Your task is to retype the lines from the opening of the material through the line that includes "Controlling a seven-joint". Do not copy the pictures.

DATASET CONTENT:
====

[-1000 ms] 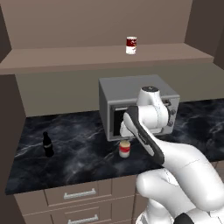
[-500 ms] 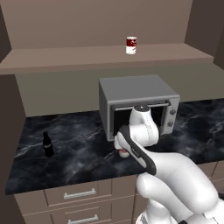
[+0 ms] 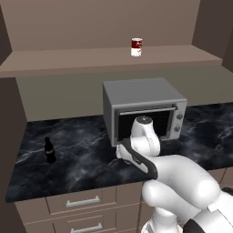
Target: Restock the canned food cabinet by taking the new fresh canned food from the counter and placing it in the cabinet. Then, take the old canned food from the cabinet and place it on the counter.
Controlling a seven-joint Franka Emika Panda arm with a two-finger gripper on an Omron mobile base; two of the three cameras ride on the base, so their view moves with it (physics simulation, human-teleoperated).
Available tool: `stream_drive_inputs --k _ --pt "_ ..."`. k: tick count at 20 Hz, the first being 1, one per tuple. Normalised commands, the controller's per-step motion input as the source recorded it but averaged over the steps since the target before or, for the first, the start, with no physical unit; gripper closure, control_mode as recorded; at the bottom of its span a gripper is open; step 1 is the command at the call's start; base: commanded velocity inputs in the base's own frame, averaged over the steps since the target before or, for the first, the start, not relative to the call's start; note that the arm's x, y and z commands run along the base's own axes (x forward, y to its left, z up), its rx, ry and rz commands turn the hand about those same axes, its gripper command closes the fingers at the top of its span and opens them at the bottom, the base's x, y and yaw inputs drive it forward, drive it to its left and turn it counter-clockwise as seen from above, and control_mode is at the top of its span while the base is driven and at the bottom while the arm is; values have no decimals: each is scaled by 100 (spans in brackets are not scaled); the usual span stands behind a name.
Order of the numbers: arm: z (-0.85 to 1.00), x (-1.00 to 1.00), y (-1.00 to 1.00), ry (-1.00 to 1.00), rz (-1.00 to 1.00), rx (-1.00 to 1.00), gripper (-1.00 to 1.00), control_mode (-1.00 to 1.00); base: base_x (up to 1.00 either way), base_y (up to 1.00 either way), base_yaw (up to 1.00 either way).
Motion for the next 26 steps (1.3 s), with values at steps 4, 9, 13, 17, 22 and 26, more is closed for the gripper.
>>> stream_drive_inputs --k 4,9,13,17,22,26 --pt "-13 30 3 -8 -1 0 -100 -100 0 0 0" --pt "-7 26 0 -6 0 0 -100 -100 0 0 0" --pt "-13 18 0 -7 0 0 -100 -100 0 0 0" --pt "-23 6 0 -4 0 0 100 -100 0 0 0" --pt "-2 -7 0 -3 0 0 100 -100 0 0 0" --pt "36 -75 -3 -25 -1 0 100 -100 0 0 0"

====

ANSWER FOR THE TASK:
[-1000 ms] 
[-500 ms] 
[+0 ms] 
Target: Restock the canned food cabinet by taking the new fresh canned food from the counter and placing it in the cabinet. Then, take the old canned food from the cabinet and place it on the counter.
Controlling a seven-joint Franka Emika Panda arm with a two-finger gripper on an Omron mobile base; two of the three cameras ride on the base, so their view moves with it (physics simulation, human-teleoperated).

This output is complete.